Tudo isso depende do seu modo de pensar, de organizar o texto.  De você acrescentar poesia ao que vai dizer. Quem dá o tratamento ao texto é você e não uma oficina. Por mais eficiente e competente, ela não terá como tornar interessante algo de sua autoria que nem você soube elaborar.

É preciso que o autor saiba dar satisfação ao leitor, saiba fazer um texto atraente. Enquanto mais livre estiver o autor, enquanto ele mais souber expor suas fantasias pessoais, mais ele vai estabelecer uma empatia com o leitor. O autor não pode ficar se autoacusando, se autocensurando. Enquanto mais livre for o pensamento do autor, enquanto ele menos temer que seus devaneios sejam mal-entendidos, mais ele estabelece a verdade da literatura.
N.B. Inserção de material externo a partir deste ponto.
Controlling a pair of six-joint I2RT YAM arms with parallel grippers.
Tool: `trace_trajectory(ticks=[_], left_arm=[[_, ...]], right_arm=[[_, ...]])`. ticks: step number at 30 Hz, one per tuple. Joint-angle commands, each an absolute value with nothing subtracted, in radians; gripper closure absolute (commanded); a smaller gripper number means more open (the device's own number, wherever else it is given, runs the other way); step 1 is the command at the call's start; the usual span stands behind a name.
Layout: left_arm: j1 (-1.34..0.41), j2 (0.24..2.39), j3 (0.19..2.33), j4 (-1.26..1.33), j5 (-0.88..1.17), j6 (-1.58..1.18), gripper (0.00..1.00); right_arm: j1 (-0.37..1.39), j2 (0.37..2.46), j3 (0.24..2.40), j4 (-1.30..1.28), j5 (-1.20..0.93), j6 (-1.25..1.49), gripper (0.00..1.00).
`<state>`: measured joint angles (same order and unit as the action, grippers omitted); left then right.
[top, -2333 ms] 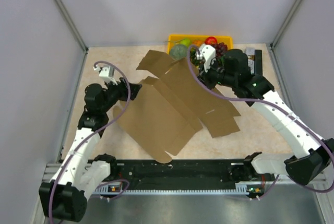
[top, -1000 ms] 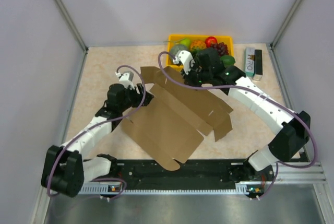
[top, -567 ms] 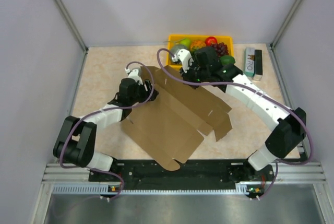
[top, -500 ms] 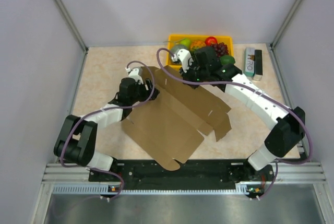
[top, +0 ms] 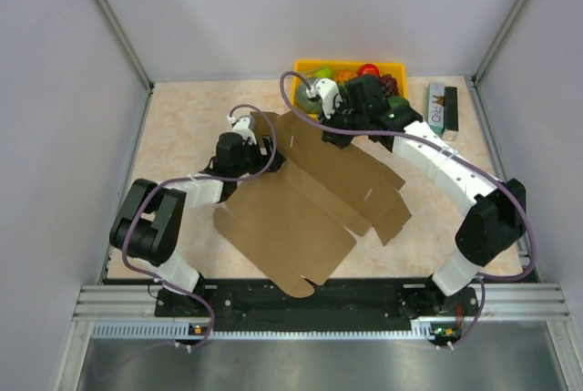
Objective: Fold the paper box
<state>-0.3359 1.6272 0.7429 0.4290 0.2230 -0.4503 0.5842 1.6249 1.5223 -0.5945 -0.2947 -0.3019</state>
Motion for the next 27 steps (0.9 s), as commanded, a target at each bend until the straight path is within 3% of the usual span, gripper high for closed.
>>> trace_trajectory(ticks=[1,13,23,27], left_arm=[[-0.331,1.647,0.778,0.499,0.21,-0.459,0.17],[-0.328,1.643,0.733,0.514,0.149,-0.503,0.17],[-0.322,1.758,0.733,0.672,0.275,-0.549,0.28],[-0.324,1.732,0.654,0.814,0.272,-0.568,0.41]], right_arm=[[0.589,1.66,1.552,-0.624,-0.308,-0.278,1.0],[0.589,1.66,1.555,-0.623,-0.278,-0.242,1.0],[0.589,1.664,1.566,-0.621,-0.311,-0.236,1.0],[0.591,1.664,1.559,-0.621,-0.308,-0.235,1.0]])
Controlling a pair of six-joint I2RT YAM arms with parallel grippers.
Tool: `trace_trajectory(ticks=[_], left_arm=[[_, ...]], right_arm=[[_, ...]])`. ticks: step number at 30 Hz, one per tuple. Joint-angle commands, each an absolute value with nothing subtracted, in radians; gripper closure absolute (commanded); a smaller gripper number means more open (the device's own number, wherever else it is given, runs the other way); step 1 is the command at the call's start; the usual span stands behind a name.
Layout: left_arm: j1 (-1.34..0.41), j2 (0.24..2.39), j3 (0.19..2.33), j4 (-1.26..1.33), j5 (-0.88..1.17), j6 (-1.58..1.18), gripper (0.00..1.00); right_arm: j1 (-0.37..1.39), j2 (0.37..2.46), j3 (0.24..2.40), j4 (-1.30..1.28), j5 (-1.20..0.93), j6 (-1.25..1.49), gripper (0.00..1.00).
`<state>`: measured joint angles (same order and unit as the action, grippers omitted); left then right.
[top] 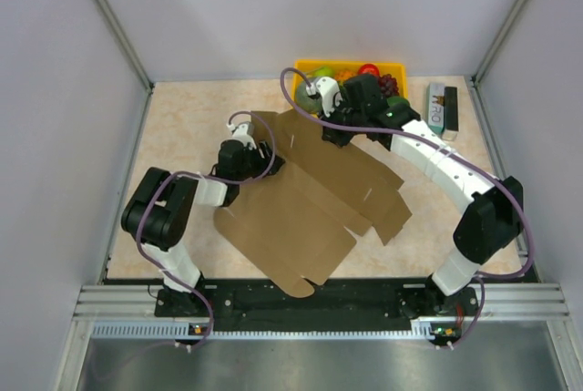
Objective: Fold the paper box
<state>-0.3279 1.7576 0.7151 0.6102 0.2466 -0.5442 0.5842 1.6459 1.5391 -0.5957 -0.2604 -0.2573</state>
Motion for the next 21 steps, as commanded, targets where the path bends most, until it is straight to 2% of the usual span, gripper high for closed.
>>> trace_trajectory(ticks=[1,5,9,12,16,18,19,20,21], left_arm=[[-0.328,1.709,0.634,0.84,0.256,-0.566,0.42],[-0.341,1.657,0.554,0.9,0.178,-0.517,0.55],[-0.377,1.612,0.52,0.925,0.089,-0.486,0.71],[-0.403,1.603,0.508,0.943,0.058,-0.477,0.74],[-0.413,1.611,0.508,0.946,0.035,-0.477,0.79],[-0.413,1.591,0.499,0.94,0.026,-0.5,0.78],[-0.411,1.579,0.479,0.939,0.017,-0.533,0.73],[-0.411,1.566,0.466,0.956,0.015,-0.547,0.58],[-0.405,1.543,0.456,0.95,0.018,-0.56,0.5]], right_arm=[[0.589,1.664,1.557,-0.62,-0.301,-0.233,1.0],[0.591,1.658,1.548,-0.618,-0.292,-0.2,0.96],[0.626,1.635,1.523,-0.614,-0.125,-0.153,0.9],[0.658,1.621,1.506,-0.617,0.016,-0.104,0.87],[0.68,1.591,1.474,-0.618,0.078,-0.084,0.86],[0.687,1.575,1.456,-0.617,0.1,-0.09,0.86],[0.687,1.572,1.451,-0.617,0.113,-0.091,0.86],[0.69,1.566,1.448,-0.617,0.121,-0.095,0.86],[0.689,1.56,1.44,-0.615,0.123,-0.098,0.86]])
Pensar não é simplesmente fazer um plano narrativo, uma sinopse bem elaborada. Essa parte o autor pode executar coletivamente, com vários amigos dando pitacos, numa divertida e ruidosa reunião com 15 participantes cheios de sugestões criativas e originais.

Pensar é mais que isso. É colocar no papel o que a própria criatividade dita. A partir de uma reflexão, de um mergulho. De uma forma organizada. E pessoal. Essa parte é, certamente, uma das mais difíceis do ato de escrever. Por isso, eu entendo que escrever é o ato mais solitário de todos. Porque pensar depende de você.

Mesmo que se receba uma ajuda, uma dica valiosíssima, uma orientação que mude todo o roteiro, o produto final vai depender do autor.  É ele quem vai dar graça à frase, vai dar ritmo à escrita (que aqui é a mesma coisa de dar ritmo à leitura), vai colocar um diálogo convincente, dividirá as frases dentro de um fluxo envolvente.

E tudo isso chama-se estilo. O pensamento produz e conduz o estilo. Portanto, quem quiser escrever precisa antes de qualquer coisa aprender a pensar. Precisa ler (de novo!!!!!!) não somente ficção, mas também resenhas literárias, livros de filosofia, psicologia, teologia; estar atentos às outras formas de arte.

Um escritor precisa assistir a filmes e pinçar deles o “conteúdo literário”. Sabe esses filmes que põem a gente para sofrer? Eu lembro, antigamente, quando se ia ao Cinema Veneza, no centro do Recife,  ver Bergman. Todos saíam sofridos e achavam tudo tão bom. E quanto mais sofridos, mais felizes. Kkkkkk. Brincadeirinha.

Exposições de obras de arte me ajudam a pensar. Recentemente vi uma de Ricardo Fraga sobre o rio São Francisco,  no Santander Cultural do Recife, que mexeu com meu pensamento. Havia uma das instalações com roupas penduradas e chegando mais perto, bem mais perto, ouvia-se dentro das roupas, Maria Bethânia cantando O ciúme, de Caetano Veloso. Fiquei muito surpreso com o inesperado: então era possível recriar a modernidade com coisas usadas, antigas?

Escrever é um ato solitário, mas começa mesmo quando a gente observa, ouve, sente. Colocar no papel é apenas a atitude de um processamento.

4 thoughts on “Ato solitário”
  1. Corretíssimo, Belmar. Sem materializar as ideias o texto não acontece. Mas a criação começa antes, muito antes, de fato, na observação, na imaginação, na visão de mudo do escritor.